Membutuhkan pendamping hidup baru
Keinginan ini biasanya hanya dipendam sendiri karena berbagai alasan. Mulai dari malu terhadap anak-anak dan lingkungan (sudah tua kok, masih mikirin kawin lagi), takut dianggap menodai kesetiaan terhadap pasangan (yang sudah meninggal), takut kalau keinginan itu ditolak oleh anak-anak, atau karena merasa tidak mampu membiayai rumah tangga baru karena tidak lagi punya penghasilan sendiri.
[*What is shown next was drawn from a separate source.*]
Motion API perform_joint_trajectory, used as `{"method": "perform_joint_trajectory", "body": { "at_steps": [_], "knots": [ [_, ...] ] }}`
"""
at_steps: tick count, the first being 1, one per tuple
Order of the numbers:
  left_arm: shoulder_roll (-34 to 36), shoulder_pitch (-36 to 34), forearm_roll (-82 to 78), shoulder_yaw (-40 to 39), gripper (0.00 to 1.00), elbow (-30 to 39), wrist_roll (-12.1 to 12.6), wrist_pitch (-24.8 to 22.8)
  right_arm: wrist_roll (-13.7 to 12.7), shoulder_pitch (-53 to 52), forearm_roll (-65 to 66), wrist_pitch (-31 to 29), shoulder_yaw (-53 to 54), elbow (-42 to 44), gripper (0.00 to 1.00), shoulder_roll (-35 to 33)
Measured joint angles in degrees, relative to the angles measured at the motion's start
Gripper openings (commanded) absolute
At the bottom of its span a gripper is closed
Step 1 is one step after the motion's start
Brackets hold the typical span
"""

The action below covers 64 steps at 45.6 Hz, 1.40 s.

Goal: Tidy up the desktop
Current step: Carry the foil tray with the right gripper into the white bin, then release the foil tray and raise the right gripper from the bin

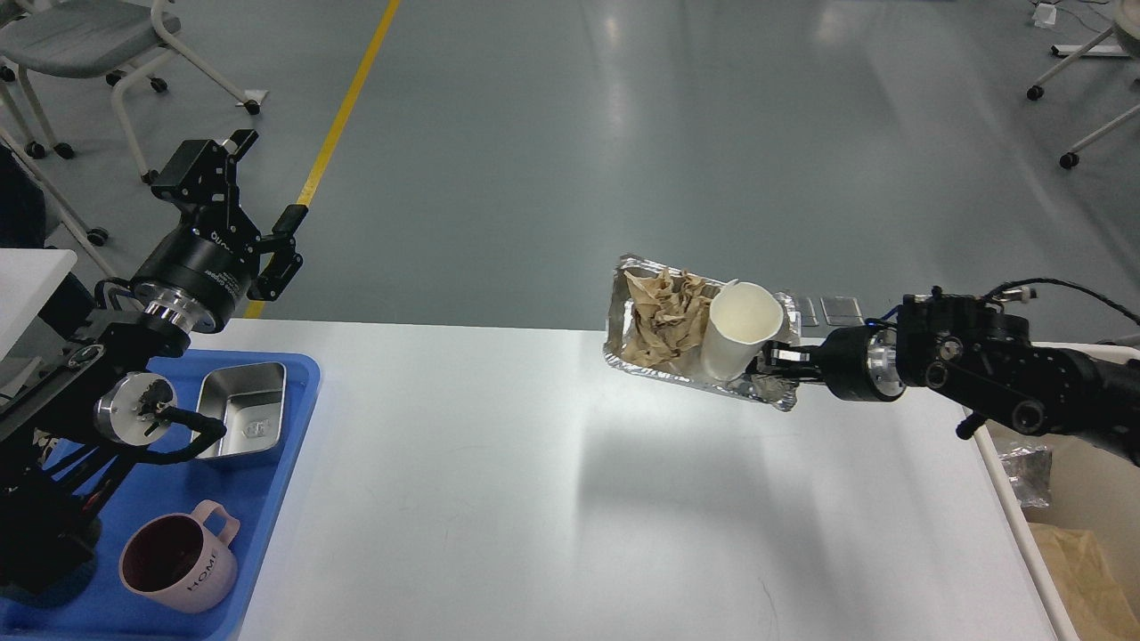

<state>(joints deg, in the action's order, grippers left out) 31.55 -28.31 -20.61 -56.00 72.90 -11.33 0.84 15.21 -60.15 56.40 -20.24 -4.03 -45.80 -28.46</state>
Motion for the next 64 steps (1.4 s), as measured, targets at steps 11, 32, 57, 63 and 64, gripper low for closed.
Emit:
{"method": "perform_joint_trajectory", "body": {
  "at_steps": [11, 32, 57, 63, 64],
  "knots": [
    [-6.03, 1.92, 6.01, -1.81, 0.96, -4.87, -0.05, -0.15, 0.17, 3.51, -8.99, 3.39, 0.73, -0.39, 0.0, -9.59],
    [-10.15, 11.06, 9.25, -12.51, 0.96, -7.67, -0.42, -5.34, 0.1, 11.25, -29.08, 7.85, 2.27, 1.0, 0.0, -21.86],
    [-14.65, 13.01, 9.24, -22.82, 0.96, -10.19, -0.78, -7.24, -0.21, 21.52, -41.31, 8.61, 2.15, 15.77, 0.06, -20.05],
    [-14.76, 13.0, 9.17, -22.36, 0.96, -10.94, -0.57, -7.26, -0.34, 24.34, -42.86, 8.72, 2.15, 19.8, 0.15, -18.18],
    [-14.78, 13.0, 9.17, -22.31, 0.96, -11.07, -0.57, -7.26, -0.38, 24.96, -43.32, 8.74, 2.17, 20.89, 0.16, -17.7]
  ]
}}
Menurut Dewi, ini memang masalah yang susah-susah gampang. Di satu sisi, kita menyadari bahwa orang tua (biasanya ayah) masih punya kebutuhan seksual atau sangat membutuhkan pendamping hidup –yang perannya tidak bisa digantikan oleh anak-anaknya. Tapi keberatan yang paling sering datang dari pihak anak-anak biasanya menyangkut urusan harta (bila orang tua kita kaya), pilihan pasangan hidup (misalnya dianggap terlalu muda atau bukan ‘orang baik-baik’), atau urusan biaya hidup untuk rumah tangga baru orang tuanya –padahal untuk kehidupan sehari-hari saja masih harus disokong oleh anak-anak, yang hidupnya juga pas-pasan.
“Komunikasikan hal ini baik-baik dengan orang tua. Buatlah beberapa kesepakatan bersama untuk mengantisipasi masalah-masalah yang bisa timbul di kemudian hari bila orang tua kita memutuskan untuk menikah lagi. Misalnya dengan membuat perjanjian pisah harta yang adil bagi semua pihak (termasuk bagi istri/suami baru mereka), atau membuat kesepakatan bahwa anak-anak hanya bisa menyokong secukupnya kebutuhan rumah tangga baru orang tuanya. Dalam hal ini sangat dibutuhkan sikap dewasa dan realistis dari semua pihak, dan masing-masing harus membuang sikap egoistis,” kata Dewi. Toh, bila orang tua kita bisa berbahagia lagi bersama pendamping barunya serta lebih ‘terurus’ hidupnya, tentu kita pun ikut bahagia, bukan?